Exercise brief:
Work out how many lines of the records contain "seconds". Answer with the number and nothing else.

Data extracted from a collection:
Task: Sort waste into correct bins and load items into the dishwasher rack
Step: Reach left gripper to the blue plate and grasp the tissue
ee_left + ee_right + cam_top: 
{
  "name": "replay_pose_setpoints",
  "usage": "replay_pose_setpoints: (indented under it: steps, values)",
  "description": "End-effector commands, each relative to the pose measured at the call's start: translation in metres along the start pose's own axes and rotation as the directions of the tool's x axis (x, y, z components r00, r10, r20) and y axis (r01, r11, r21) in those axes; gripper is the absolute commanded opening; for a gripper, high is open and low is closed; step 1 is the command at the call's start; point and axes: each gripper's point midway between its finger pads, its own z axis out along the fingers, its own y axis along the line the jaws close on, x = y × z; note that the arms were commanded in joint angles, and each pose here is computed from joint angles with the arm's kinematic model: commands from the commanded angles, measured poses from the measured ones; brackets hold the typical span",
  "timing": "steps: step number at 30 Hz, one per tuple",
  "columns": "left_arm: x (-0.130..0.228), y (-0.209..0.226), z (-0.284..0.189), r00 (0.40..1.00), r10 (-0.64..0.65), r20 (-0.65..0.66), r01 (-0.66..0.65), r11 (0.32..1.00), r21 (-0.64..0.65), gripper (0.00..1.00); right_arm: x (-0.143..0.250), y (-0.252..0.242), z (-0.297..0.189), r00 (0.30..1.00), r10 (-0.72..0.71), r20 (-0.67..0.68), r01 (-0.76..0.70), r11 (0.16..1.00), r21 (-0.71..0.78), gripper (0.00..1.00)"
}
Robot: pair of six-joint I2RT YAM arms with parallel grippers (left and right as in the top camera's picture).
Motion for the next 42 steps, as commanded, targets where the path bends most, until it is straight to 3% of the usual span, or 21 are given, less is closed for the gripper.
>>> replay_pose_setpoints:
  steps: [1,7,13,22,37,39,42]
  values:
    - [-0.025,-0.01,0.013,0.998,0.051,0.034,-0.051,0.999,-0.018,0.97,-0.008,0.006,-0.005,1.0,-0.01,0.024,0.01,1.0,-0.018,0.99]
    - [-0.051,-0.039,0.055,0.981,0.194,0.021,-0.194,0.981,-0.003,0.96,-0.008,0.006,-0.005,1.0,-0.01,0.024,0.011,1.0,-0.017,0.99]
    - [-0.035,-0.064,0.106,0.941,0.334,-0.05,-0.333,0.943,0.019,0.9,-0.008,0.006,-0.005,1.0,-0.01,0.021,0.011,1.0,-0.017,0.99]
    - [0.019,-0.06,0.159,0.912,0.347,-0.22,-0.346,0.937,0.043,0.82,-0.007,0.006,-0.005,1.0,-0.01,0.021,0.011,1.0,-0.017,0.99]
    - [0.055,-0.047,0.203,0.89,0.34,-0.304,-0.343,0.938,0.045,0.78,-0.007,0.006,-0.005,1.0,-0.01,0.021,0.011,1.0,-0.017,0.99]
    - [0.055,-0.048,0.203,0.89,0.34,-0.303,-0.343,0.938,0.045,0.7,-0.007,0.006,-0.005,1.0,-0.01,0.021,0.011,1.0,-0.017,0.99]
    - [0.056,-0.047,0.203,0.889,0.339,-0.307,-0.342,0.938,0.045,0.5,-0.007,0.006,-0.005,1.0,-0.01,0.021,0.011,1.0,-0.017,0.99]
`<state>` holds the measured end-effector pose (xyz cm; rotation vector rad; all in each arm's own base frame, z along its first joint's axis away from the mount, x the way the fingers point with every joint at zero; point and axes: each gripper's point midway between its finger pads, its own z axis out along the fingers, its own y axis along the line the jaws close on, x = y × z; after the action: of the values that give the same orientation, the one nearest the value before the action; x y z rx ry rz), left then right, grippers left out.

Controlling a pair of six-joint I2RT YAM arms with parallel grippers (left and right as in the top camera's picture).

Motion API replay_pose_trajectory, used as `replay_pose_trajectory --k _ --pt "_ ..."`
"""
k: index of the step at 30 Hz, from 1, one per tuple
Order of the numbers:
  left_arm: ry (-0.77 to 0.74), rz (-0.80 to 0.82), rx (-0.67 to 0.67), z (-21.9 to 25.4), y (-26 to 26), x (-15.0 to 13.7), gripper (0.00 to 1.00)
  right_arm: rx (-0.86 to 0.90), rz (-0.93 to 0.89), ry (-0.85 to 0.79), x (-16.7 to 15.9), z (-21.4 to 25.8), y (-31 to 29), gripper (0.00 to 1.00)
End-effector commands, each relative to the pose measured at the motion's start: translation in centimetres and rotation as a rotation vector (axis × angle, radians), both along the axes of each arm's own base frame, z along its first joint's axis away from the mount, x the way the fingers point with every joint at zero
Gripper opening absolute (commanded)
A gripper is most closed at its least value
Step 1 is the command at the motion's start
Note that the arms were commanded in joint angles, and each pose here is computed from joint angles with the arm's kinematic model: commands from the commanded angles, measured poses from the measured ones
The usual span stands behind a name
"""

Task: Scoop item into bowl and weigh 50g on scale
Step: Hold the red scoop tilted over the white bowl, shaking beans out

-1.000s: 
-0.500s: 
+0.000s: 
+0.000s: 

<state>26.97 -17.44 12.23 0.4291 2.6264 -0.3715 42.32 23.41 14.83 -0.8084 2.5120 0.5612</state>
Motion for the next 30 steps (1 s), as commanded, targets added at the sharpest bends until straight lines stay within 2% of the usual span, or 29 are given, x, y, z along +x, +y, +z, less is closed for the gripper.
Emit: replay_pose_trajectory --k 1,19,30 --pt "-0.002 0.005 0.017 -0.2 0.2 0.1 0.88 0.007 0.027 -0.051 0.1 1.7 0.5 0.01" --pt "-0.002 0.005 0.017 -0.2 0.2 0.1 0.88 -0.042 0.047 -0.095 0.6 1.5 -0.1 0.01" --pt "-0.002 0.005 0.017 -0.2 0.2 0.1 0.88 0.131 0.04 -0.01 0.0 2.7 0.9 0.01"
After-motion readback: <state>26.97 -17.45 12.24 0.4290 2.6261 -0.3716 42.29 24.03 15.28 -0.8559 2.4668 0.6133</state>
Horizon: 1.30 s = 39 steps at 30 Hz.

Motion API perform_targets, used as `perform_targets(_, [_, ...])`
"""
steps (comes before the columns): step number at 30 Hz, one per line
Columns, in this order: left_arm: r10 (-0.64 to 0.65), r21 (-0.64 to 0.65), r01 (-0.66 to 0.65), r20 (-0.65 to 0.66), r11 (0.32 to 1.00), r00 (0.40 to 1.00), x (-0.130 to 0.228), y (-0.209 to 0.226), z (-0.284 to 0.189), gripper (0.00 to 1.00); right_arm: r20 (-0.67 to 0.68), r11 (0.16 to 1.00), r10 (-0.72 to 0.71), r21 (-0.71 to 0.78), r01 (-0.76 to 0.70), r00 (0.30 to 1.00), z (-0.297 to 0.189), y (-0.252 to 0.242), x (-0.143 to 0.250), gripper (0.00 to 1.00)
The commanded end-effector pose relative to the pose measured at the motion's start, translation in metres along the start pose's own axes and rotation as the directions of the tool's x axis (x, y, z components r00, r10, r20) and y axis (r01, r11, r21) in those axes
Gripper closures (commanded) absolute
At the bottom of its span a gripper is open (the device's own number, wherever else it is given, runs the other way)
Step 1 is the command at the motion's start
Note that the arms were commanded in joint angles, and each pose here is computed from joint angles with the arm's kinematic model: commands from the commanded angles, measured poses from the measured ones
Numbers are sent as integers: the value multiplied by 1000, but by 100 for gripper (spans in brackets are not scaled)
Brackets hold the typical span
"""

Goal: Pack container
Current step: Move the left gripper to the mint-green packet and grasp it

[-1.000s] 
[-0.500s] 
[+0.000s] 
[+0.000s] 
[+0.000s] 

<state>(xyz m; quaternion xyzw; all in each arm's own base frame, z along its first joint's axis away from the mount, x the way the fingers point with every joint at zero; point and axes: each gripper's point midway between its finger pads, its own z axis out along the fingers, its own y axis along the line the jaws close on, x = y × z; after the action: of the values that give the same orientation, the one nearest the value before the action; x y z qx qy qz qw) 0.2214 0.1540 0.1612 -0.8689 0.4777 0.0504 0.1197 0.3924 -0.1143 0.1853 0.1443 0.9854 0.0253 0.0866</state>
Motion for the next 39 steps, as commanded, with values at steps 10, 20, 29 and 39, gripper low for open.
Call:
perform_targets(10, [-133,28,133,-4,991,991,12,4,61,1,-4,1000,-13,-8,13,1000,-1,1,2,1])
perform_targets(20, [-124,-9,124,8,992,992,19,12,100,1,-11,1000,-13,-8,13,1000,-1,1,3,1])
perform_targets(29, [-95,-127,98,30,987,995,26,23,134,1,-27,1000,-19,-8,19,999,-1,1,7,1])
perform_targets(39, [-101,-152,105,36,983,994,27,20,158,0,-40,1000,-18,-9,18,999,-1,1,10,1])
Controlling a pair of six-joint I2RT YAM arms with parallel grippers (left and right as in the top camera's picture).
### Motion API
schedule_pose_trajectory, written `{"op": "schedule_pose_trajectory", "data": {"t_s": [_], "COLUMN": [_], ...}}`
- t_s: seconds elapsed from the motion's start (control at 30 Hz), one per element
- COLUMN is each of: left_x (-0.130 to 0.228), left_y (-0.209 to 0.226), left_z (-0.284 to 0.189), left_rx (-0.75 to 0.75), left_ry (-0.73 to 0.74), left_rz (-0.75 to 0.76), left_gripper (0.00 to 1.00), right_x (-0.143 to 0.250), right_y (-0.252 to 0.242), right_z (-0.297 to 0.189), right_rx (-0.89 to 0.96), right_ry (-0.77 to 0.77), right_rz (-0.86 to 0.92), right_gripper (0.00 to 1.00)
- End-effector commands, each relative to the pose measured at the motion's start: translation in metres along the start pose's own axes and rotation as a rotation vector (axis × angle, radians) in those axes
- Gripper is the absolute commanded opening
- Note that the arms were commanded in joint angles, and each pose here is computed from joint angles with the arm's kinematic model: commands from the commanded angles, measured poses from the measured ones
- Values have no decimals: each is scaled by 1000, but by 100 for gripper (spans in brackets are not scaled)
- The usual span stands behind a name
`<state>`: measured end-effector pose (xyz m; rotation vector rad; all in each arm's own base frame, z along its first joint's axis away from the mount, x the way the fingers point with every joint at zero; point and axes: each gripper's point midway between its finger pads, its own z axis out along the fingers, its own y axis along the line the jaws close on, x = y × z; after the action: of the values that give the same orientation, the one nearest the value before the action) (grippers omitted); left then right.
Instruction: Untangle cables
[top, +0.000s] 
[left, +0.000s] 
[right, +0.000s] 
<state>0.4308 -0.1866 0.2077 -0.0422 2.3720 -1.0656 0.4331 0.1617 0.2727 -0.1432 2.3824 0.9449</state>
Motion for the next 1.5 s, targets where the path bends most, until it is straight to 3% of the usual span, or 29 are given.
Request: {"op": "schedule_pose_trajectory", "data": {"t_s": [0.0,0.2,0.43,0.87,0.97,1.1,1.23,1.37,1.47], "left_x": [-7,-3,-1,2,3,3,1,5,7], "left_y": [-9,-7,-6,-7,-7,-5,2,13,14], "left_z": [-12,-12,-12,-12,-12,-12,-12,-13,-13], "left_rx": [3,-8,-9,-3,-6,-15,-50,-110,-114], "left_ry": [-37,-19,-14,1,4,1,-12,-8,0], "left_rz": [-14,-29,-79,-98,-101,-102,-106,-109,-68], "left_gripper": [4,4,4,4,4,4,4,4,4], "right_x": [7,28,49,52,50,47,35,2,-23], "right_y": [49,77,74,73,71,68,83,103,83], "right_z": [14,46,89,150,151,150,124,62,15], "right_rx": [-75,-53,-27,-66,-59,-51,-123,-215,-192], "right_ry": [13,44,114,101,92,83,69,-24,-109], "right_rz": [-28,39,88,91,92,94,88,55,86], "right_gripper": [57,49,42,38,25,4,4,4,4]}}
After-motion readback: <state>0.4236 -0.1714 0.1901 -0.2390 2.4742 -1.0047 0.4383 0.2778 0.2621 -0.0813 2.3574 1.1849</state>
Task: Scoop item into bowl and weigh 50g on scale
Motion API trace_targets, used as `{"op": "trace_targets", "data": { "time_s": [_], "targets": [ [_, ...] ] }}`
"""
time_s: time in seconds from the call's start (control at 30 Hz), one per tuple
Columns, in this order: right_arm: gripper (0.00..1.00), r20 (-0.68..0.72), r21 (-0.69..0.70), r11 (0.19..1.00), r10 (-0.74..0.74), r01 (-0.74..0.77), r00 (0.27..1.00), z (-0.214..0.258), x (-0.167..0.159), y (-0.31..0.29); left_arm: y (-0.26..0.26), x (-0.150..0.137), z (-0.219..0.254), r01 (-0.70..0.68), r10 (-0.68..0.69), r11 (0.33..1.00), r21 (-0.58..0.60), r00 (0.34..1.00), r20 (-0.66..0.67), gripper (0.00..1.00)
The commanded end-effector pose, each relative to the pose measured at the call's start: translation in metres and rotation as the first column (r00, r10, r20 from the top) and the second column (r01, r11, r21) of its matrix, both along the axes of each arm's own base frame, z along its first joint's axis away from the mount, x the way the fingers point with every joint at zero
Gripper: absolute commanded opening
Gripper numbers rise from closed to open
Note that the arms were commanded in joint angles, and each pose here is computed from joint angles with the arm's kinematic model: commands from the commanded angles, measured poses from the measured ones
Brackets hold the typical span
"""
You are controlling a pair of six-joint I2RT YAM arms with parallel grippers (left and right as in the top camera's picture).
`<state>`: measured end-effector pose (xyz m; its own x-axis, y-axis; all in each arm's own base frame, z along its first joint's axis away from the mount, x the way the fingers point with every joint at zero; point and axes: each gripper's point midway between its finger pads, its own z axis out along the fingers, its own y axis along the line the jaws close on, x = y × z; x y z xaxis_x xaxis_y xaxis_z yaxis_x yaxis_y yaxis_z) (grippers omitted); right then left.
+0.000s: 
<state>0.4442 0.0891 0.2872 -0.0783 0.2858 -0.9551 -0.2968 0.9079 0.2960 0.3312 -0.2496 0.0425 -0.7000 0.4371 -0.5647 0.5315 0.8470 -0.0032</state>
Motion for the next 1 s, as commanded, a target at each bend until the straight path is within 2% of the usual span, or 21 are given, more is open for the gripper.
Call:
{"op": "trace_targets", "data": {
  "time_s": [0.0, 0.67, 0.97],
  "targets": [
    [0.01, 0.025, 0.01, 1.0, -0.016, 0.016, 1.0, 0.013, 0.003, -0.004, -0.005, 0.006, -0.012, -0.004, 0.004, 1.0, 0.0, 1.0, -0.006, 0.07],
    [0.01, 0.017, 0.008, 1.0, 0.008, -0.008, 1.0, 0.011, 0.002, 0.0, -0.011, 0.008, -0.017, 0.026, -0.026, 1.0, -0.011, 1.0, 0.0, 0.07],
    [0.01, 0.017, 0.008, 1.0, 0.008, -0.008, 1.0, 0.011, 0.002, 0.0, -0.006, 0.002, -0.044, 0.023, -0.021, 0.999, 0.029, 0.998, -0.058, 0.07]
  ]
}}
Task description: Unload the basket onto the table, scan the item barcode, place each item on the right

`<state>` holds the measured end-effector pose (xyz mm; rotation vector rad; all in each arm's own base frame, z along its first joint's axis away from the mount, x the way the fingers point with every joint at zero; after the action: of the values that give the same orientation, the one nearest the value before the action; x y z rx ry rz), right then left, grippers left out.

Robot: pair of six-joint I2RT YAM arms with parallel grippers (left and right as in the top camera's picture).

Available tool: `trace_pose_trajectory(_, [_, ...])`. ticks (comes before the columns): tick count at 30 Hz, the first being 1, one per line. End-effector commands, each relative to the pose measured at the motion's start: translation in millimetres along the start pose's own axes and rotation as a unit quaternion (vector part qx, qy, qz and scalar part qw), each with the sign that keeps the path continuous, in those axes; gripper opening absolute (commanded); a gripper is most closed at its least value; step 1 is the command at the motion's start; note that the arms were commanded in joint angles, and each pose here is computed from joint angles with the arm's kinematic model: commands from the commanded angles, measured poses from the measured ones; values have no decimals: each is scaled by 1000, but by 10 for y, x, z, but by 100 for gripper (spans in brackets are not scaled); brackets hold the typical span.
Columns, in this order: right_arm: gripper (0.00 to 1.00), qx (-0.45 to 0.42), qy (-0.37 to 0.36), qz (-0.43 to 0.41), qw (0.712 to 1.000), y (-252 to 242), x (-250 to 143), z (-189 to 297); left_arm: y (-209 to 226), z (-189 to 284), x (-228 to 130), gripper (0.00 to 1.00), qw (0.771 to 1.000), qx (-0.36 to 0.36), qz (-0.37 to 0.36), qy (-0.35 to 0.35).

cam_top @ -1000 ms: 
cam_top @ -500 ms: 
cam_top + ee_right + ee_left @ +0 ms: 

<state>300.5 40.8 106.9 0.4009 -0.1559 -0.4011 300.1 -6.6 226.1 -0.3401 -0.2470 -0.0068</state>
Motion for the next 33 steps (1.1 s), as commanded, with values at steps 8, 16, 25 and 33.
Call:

Output for this exercise:
2